The maximum number of reattempts may need to be changed in several cases. If you wish to download the episode regardless of anything else, then you may want to increase the argument. This may result in longer wait times for the downloads to complete. However, a low argument will make the program skip downloads if they time out repeatedly, missing content but completing faster.

Warnings

The --write-list option should not be used with the --limit option. The limit option will be applied to the episode list in whatever format chosen, and this will overwrite any past episode list files. For example, if a --limit of 5 is chosen with -w audacious, then the exported Audacious playlist will only be 5 items long. Thus the -w option should only be used when there is not a limit.

Tags

The downloader has basic tag writing support. It will write ID3 tags to MP3 files and iTunes-compatible tags to m4a and MP4 files.

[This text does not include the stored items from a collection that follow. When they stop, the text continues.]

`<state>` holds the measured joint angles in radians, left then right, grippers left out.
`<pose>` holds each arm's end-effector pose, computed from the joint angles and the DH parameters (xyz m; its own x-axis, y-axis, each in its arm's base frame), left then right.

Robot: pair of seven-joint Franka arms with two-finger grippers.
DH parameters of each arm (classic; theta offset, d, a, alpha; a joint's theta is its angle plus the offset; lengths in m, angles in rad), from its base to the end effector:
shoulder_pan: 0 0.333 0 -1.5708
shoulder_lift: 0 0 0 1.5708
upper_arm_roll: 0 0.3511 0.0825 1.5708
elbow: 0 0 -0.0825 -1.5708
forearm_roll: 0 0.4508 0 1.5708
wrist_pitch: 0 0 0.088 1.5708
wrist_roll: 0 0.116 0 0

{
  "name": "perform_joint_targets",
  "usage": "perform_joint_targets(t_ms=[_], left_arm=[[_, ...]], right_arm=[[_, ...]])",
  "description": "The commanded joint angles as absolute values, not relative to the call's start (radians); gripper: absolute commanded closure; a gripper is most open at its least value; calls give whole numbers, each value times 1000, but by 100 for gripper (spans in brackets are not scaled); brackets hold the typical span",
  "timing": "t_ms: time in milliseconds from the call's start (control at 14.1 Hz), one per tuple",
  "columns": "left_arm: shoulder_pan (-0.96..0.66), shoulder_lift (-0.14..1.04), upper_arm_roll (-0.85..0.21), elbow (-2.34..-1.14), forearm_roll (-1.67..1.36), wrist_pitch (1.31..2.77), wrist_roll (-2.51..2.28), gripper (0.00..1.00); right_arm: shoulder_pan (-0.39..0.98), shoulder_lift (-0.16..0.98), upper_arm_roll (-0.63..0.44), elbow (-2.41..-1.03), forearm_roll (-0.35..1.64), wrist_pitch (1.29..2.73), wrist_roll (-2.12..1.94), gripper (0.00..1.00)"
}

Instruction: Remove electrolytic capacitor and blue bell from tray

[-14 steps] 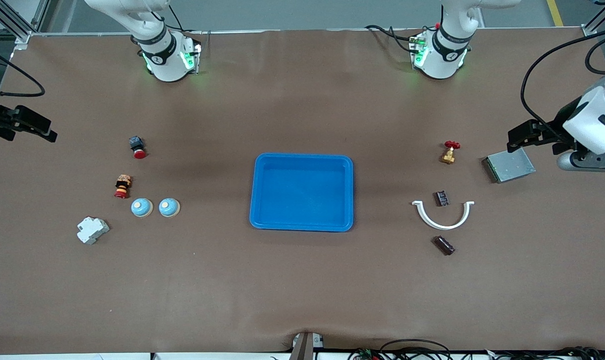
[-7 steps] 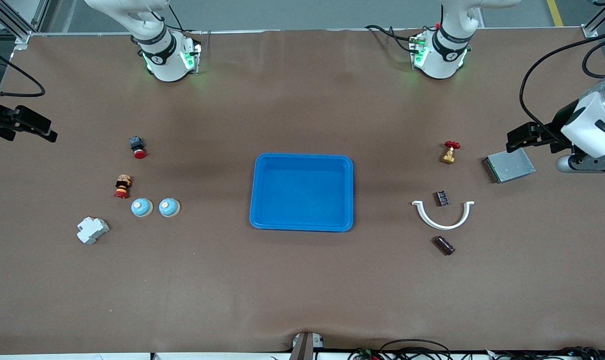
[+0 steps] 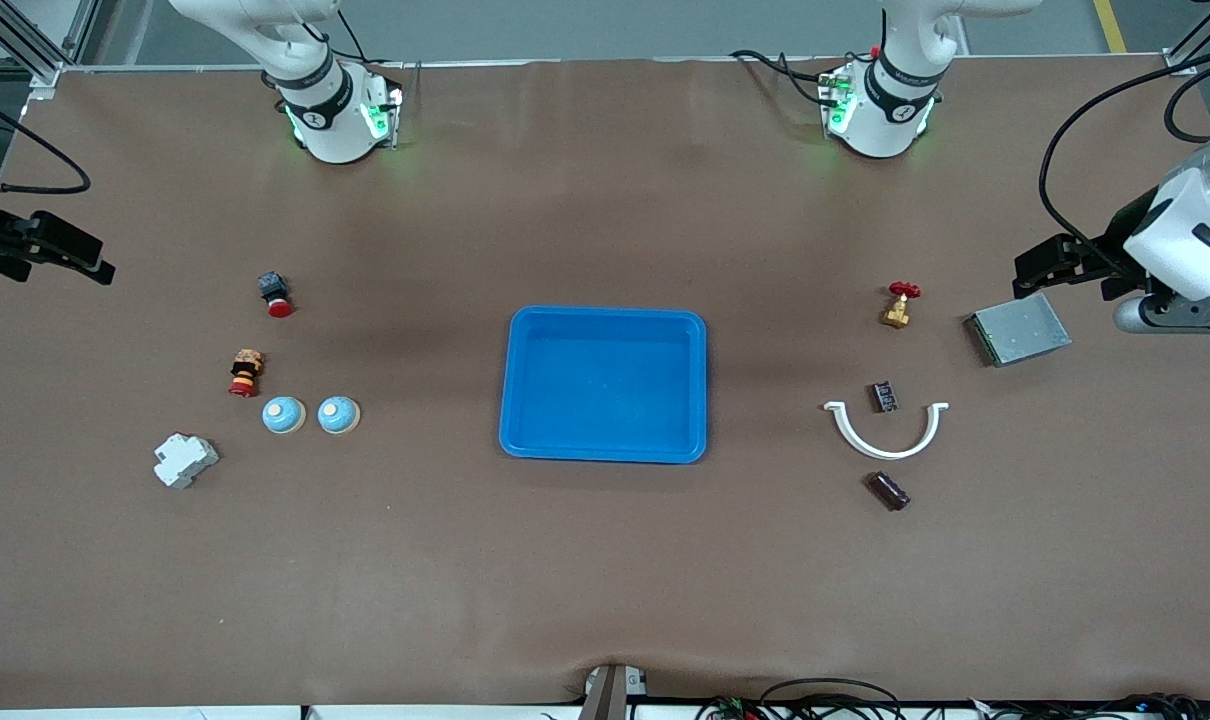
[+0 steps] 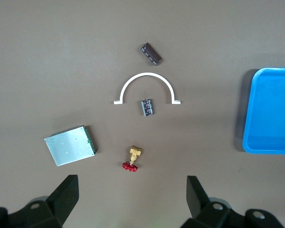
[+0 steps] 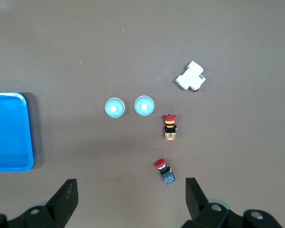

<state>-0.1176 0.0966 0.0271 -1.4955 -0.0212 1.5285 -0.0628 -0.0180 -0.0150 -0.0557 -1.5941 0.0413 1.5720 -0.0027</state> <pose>0.6459 -0.0620 0.6261 0.9975 -0.0284 -0.0646 -0.0275 -0.9995 0.0146 0.6145 -0.0408 0.6475 0.9975 -0.0710 -0.0070 -0.0712 -0.9966 -0.0421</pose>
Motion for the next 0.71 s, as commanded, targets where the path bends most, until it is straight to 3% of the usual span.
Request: perform_joint_targets(t_ms=[0,637], left_arm=[[-123,69,26,-1522,-31,1543,-72,0],[-112,75,18,-1520,-23,1545,-72,0]], right_arm=[[-21,-17,-54,-1595,57,1569,5,0],[-18,-14,-54,-1595,57,1572,6,0]])
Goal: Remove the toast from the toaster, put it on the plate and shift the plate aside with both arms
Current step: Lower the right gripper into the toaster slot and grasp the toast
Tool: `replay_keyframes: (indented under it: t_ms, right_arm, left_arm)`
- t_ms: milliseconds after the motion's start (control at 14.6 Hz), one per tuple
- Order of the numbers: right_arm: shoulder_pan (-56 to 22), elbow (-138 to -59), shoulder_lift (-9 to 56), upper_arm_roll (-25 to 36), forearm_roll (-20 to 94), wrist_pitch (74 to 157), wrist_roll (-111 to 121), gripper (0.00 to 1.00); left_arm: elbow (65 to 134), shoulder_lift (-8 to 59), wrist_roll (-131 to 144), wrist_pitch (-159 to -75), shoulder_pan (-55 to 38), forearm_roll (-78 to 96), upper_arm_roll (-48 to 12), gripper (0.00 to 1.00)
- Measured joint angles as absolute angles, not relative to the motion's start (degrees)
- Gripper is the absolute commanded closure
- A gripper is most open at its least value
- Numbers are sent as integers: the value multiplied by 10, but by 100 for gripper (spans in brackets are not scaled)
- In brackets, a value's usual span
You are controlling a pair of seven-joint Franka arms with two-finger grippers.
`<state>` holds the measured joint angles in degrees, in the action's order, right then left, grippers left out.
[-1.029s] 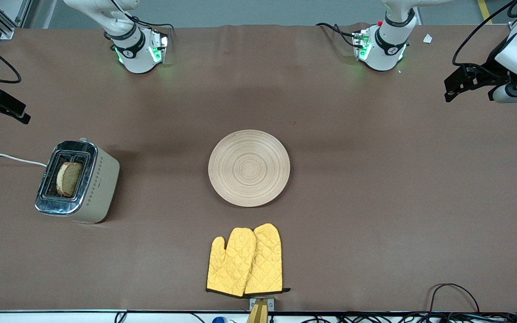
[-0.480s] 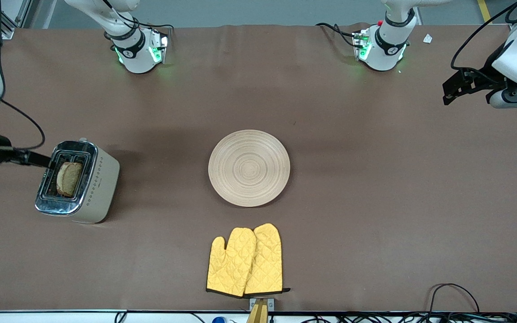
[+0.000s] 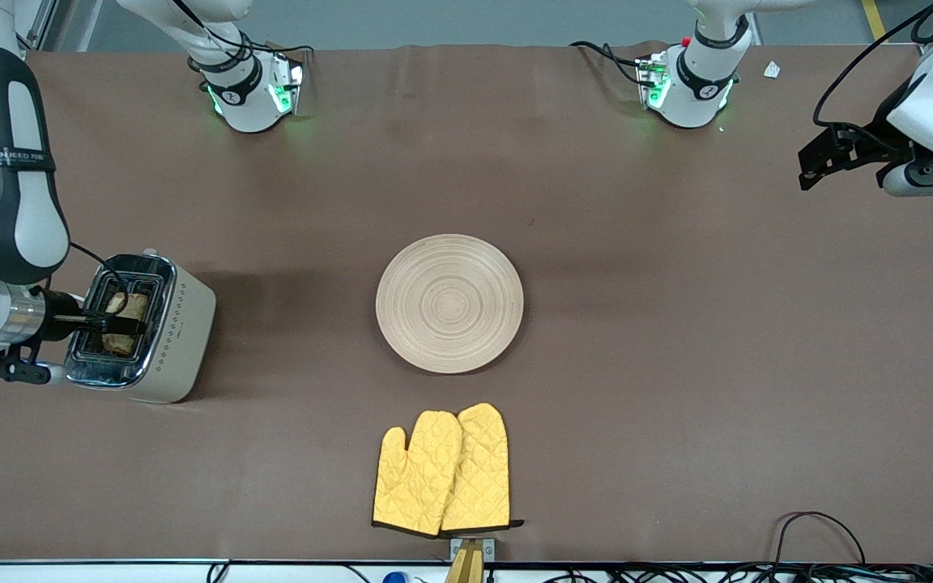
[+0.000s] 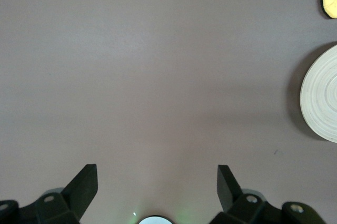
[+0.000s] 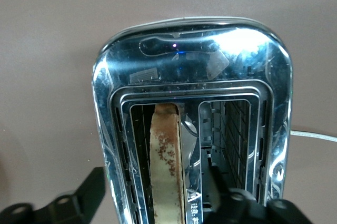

The information written is as follows:

  • The episode title
  • The podcast title
  • The publishing date and time of the episode
  • The description accompanying the episode
  • The episode number (if available)

Example Command

Following is an example command to download a single feed to a podcasts folder.

python3 -m podcastdownloader media/podcasts --f 'http://linustechtips.libsyn.com/wanshow' -o podcasts.opml

Podcast Feed Files

A feed file, for use with the --file option, is a simple text file with one URL that leads to the RSS feed per line. The podcastdownloader will ignore all lines beginning with a hash (#), as well as empty lines to allow comments and a rudimentary structure if desired. Additionally, comments can be appended to the end of a line with a feed URL. As long as there is a space between the hash and the end of the URL, it will be removed when the file is parsed.